Exah

Fiction

Laura Todd Carns
14 min readJan 19, 2021

Newton County, Mississippi, 1874

She’d been daydreaming again, that was the trouble. Mama always said someday her future would pass her by while she was lollygagging, and Exah hated it when Mama was right. She knew her brother J. J. was coming home today, and just possibly bringing his friend Jesse Smith to stay, and she’d planned to be scrubbed and changed into her clean dress and greeting them in the front hall, fresh as a peach.

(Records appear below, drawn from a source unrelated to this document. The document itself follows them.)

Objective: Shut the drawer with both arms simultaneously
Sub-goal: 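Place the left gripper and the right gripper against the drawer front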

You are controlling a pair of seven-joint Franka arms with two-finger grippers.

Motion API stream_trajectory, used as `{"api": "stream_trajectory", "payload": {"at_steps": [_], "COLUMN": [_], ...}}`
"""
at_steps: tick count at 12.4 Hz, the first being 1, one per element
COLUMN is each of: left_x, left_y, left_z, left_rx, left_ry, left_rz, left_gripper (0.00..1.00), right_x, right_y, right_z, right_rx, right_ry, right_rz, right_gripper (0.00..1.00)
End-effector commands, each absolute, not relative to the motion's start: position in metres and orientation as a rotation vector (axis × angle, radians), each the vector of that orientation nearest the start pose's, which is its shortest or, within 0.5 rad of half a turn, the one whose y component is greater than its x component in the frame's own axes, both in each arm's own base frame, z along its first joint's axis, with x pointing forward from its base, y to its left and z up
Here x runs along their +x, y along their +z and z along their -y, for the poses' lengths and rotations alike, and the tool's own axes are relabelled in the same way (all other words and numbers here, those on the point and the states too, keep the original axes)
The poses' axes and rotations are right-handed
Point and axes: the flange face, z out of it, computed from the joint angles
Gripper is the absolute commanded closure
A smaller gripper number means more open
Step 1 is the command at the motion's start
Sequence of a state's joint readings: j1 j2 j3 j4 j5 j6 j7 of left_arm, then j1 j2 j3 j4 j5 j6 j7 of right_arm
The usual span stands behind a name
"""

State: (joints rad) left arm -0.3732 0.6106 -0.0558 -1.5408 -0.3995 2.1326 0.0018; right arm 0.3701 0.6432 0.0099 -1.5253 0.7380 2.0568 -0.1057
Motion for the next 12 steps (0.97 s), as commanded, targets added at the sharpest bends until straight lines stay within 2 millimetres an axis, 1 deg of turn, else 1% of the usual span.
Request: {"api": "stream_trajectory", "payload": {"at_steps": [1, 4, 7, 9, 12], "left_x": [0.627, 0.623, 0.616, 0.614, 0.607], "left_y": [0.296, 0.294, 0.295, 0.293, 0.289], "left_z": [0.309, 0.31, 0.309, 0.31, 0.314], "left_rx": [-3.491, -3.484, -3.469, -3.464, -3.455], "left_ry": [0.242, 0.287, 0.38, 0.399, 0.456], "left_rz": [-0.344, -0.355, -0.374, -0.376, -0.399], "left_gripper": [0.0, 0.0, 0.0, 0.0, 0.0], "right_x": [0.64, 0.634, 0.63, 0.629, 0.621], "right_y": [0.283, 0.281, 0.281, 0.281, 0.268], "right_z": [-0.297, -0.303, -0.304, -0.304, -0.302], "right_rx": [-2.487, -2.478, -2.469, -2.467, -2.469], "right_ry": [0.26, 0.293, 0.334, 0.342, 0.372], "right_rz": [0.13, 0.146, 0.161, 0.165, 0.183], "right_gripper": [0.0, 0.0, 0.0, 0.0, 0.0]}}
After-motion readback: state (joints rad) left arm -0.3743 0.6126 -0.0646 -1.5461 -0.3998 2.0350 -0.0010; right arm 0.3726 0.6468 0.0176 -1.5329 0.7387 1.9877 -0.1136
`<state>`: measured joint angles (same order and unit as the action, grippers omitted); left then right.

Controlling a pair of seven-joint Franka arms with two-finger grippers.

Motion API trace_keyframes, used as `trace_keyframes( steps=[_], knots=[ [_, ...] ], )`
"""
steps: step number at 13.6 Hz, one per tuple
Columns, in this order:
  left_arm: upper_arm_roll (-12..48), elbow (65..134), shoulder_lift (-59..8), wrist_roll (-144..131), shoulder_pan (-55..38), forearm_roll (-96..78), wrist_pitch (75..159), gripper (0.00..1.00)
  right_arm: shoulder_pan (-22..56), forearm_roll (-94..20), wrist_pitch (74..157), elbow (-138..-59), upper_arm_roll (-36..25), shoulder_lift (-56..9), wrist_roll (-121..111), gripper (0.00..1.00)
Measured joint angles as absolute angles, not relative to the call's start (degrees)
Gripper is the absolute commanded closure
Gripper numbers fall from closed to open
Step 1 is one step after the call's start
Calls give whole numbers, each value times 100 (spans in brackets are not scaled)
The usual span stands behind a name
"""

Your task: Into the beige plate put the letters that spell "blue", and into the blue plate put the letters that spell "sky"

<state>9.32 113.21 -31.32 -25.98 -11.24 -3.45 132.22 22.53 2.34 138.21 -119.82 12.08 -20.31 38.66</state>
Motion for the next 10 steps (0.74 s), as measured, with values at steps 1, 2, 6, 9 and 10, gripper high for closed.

It was hard being the last child left at home. Not that she was a child anymore. She was nineteen — perfectly old enough to be moving on into a home of her own. But that required a husband. Plenty of young men had come calling, of course. Poor as they were, her people were better off than most, and the local families would have been pleased to have a son married into the (comparatively) prosperous Haralsons. But the suitors thus far were all farm boys, most of whom she’d known since they were runny-nosed toddlers, and whom she couldn’t imagine staring at across the kitchen table in some ramshackle farmhouse for the rest of her life.

She knew what that life would be like. She’d seen it already. Even before the war, farming had seemed a particularly sweaty way to make a living. She’d watched her mother work nonstop from dawn ’til long past dusk, straining her eyes to squint at her mending by the firelight in the evenings. It was a life of monotony studded with unpleasant surprise, and it was a fate Exah wanted desperately to avoid. Which is why the ambitious Mr. Smith, training to be a…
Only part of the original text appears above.